Topic modelling is an unsupervised problem. With topic modelling, you have to choose (in advance) how many clusters (or topics) we would like to group the documents.

### There are two matrix decomposition techniques

- Singular Value Decomposition (SVD)
- Non-negative Matrix Factorisation (NMF)

### What does decomposing a matrix means?

It means we use multiple matrices (matrix product) to represent a matrix. This is sometimes known as Latent Semantic Analysis (LSA), which uses SVD

### Data processing

- Stop words
- Stemming
- Lemmatisation
- Sub-word units
- For example, byte-pair-encoding (BPE)

- CountVectorizer
- Word counts

- TfidfVectorizer

### Spacy

Spacy has its own list of stop words and lemmatiser

### Singular Value Decomposition (SVD)

The SVD algorithm factorises a matrix into one matrix with orthogonal columns and one with orthogonal rows (along with a diagonal matrix that contains the relative importance of each factor). [insert image]. Topics are expected to be orthogonal to each other. SVD is an exact decomposition!

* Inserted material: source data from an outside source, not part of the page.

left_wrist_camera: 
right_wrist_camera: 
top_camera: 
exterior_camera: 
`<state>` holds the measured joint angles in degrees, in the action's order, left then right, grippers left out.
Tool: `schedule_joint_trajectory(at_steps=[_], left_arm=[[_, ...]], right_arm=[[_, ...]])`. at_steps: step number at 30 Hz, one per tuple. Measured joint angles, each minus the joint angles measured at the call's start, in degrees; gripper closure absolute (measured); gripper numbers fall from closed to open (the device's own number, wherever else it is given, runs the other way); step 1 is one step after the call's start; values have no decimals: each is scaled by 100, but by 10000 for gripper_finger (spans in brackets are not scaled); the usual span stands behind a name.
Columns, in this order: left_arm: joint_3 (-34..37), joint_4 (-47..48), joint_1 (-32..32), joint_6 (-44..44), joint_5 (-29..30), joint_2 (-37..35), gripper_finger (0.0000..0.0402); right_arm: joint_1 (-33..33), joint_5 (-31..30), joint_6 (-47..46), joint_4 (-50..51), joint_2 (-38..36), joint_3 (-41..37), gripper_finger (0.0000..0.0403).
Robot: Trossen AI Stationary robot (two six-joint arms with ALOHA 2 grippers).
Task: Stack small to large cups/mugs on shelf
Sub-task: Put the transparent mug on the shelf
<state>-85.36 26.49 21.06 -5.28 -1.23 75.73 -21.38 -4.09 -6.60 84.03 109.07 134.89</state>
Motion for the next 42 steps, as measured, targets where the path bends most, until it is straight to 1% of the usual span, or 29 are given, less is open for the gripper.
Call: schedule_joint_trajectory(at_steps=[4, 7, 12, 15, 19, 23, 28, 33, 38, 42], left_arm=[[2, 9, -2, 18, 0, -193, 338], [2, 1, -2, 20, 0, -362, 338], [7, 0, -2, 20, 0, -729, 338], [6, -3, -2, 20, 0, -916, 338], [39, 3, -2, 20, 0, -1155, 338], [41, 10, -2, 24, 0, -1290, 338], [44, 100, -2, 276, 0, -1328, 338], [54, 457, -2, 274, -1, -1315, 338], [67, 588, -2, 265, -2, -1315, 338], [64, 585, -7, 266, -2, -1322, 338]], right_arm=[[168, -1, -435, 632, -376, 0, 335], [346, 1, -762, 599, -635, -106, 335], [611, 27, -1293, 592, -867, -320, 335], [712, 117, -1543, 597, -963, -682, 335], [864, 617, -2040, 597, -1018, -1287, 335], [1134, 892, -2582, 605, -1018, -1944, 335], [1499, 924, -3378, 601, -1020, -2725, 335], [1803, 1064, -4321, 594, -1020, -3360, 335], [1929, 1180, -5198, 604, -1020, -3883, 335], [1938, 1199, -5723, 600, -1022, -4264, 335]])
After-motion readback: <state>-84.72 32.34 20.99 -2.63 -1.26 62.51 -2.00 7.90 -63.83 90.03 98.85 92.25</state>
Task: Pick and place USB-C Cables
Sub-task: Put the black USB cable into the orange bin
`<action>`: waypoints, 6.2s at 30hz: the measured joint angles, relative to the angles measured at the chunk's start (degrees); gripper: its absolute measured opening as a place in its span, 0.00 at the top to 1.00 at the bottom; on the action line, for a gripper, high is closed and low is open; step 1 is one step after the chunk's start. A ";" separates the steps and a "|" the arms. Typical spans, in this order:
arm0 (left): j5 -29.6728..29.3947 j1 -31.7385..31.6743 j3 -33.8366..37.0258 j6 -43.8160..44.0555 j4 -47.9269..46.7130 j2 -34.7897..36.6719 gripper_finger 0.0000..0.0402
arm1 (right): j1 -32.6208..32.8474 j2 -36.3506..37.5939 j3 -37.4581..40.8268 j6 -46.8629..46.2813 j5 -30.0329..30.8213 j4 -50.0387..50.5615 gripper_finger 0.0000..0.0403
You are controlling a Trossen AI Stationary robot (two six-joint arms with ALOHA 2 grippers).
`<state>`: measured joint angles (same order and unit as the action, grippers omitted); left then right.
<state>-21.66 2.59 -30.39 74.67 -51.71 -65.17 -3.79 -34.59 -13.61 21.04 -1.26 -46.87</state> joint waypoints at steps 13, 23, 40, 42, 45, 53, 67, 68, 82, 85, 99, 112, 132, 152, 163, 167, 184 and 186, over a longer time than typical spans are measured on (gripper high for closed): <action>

SVD is widely used in linear algebra. Some of its applications in data science include:

- Semantic analysis
- Collaborative filtering (recommendation systems)
- Data compression
- PCA

Truncated SVD behaves similar to NMF in that we are only interested in the vectors corresponding to the largest singular values.

### Non-negative Matrix Factorisation (NMF)

NMF involves factorising a non-negative dataset V into non-negative matrices W and H. NMF is a non-exact factorisation and is non-unique! NMF is a lot faster than SVD because we only calculate the subset of columns that we are interested in. You can use sklearn to implement NMF.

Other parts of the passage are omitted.